● Given records:
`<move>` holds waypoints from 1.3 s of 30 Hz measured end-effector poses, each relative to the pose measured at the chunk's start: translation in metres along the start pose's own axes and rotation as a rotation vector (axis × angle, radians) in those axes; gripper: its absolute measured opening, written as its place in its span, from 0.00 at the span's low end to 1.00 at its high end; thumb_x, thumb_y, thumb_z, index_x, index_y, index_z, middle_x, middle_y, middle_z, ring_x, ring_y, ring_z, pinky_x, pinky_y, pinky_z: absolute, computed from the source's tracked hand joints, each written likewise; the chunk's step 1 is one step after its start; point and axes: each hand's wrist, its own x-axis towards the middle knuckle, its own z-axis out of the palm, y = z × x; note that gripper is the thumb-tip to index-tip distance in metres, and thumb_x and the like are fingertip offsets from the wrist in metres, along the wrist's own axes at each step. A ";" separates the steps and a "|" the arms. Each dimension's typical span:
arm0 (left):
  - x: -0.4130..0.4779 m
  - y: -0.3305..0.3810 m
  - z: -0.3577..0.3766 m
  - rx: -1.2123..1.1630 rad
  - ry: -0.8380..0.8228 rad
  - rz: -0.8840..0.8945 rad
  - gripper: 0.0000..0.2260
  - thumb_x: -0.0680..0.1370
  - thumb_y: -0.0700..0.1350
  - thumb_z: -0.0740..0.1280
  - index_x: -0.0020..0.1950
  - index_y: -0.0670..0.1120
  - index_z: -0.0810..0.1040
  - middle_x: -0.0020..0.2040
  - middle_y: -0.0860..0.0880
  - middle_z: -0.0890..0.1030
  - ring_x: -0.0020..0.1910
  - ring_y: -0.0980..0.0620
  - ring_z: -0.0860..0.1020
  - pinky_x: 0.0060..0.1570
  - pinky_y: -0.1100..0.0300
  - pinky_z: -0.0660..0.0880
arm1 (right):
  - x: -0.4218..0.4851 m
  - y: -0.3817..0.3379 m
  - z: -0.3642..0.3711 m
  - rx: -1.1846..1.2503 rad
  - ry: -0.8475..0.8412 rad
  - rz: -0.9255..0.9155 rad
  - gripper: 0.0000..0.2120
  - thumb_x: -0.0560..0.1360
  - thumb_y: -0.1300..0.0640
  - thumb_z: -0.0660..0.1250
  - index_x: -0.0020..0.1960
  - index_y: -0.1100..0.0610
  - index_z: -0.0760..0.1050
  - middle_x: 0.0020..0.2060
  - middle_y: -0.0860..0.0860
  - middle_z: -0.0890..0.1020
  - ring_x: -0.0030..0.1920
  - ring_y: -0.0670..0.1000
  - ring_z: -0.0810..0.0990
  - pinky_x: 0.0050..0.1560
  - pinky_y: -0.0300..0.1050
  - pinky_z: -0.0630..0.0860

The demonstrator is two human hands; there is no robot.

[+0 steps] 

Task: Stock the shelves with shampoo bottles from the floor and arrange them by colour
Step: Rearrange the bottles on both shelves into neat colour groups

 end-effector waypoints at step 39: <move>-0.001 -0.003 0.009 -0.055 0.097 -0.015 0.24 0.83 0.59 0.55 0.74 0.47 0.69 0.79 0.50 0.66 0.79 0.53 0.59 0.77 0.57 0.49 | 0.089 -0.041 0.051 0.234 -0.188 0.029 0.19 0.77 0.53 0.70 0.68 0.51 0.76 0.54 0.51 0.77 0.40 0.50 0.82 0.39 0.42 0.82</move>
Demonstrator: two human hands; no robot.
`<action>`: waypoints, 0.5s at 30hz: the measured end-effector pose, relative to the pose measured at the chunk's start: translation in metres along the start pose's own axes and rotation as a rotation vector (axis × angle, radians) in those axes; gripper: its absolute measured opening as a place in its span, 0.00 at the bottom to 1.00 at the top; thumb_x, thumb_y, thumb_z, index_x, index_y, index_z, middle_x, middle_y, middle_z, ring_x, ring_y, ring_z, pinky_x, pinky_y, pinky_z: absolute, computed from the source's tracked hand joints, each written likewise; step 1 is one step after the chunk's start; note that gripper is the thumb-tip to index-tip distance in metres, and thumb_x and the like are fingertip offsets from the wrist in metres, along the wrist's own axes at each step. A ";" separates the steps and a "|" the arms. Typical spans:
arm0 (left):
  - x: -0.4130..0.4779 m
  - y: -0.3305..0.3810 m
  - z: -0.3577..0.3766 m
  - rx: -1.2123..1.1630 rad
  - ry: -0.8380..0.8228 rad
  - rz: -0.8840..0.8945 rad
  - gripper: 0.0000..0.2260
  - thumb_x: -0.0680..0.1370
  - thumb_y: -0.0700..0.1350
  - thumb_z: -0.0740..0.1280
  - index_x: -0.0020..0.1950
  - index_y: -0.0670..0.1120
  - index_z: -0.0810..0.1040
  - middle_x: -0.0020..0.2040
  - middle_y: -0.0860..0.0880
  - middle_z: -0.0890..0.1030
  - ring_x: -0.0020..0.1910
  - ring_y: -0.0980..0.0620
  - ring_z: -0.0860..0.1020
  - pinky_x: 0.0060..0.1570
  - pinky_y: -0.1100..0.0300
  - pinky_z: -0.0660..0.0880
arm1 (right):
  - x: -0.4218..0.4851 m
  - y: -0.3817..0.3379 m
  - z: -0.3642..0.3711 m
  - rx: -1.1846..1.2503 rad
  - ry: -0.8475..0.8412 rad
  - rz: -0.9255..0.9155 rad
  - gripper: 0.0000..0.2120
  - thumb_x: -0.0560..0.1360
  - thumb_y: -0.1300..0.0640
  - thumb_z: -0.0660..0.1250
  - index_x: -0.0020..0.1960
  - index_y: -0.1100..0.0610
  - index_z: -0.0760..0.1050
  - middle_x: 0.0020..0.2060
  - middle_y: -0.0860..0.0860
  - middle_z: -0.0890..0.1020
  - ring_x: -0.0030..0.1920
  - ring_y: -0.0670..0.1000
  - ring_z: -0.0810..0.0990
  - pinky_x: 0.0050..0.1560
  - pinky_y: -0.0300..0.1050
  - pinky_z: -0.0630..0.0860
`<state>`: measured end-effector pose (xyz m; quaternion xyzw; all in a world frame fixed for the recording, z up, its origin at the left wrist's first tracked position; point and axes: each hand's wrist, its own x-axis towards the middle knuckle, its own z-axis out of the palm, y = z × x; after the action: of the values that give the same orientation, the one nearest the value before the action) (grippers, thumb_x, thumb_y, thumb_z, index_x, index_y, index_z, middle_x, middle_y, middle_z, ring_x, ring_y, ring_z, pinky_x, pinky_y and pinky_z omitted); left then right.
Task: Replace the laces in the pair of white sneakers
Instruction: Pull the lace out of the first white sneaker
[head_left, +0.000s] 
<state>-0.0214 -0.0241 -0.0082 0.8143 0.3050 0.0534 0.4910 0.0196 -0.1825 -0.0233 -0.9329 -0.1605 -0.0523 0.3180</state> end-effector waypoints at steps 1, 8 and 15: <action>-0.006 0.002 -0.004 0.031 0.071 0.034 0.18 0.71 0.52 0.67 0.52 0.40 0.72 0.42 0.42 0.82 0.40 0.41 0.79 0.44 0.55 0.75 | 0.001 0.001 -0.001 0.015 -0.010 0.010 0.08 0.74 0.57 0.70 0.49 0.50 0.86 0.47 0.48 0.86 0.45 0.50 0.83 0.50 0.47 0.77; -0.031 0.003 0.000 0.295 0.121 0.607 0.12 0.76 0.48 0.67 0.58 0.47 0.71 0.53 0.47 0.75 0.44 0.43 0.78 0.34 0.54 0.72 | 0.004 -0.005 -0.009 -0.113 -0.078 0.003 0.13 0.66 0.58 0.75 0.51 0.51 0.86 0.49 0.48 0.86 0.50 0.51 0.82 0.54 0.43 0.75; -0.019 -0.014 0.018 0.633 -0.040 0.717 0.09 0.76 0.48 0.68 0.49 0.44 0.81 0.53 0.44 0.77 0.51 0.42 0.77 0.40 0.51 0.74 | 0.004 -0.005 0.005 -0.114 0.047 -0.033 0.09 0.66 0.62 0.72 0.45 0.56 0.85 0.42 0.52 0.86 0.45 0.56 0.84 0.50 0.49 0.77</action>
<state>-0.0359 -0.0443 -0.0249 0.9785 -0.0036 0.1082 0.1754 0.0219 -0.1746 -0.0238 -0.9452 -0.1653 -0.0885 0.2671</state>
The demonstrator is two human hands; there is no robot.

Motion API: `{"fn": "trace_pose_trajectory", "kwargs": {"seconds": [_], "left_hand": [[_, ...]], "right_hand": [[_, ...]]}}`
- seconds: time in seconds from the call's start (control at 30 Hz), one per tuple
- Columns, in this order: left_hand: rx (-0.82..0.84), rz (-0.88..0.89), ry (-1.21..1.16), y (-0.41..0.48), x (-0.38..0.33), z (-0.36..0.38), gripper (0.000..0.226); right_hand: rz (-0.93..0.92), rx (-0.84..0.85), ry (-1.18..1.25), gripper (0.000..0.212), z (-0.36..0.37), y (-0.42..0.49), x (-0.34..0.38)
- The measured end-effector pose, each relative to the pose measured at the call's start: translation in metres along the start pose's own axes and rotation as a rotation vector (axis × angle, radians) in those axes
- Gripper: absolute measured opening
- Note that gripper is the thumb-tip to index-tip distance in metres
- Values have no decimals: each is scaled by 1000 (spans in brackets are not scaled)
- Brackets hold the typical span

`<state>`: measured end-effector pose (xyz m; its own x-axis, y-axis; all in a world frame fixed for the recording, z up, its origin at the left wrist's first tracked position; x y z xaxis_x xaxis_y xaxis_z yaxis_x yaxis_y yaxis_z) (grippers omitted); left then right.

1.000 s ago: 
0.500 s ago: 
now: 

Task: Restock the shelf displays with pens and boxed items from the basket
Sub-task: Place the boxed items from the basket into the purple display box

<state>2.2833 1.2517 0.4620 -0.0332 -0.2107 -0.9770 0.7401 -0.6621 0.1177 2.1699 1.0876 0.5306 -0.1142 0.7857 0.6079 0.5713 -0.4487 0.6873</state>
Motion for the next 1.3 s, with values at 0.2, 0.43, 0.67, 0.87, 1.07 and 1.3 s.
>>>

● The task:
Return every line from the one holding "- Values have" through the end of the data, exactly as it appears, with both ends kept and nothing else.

● Result of this exercise:
- Values have no decimals: each is scaled by 1000 (spans in brackets are not scaled)
- Brackets hold the typical span

`<state>`: measured end-effector pose (xyz m; its own x-axis, y-axis; all in a world frame fixed for the recording, z up, its origin at the left wrist's first tracked position; x y z xaxis_x xaxis_y xaxis_z yaxis_x yaxis_y yaxis_z) (grippers omitted); left then right.

1.000 s ago: 
0.500 s ago: 
now: 

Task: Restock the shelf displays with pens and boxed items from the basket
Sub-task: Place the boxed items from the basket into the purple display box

<state>2.2833 1.2517 0.4620 -0.0332 -0.2107 -0.9770 0.7401 -0.6621 0.1177 2.1699 1.0876 0.5306 -0.1142 0.7857 0.6079 0.5713 -0.4487 0.6873</state>
Motion for the next 1.3 s, with values at 0.2, 0.43, 0.67, 0.87, 1.07 and 1.3 s.
>>>

That finishes the answer to the exercise.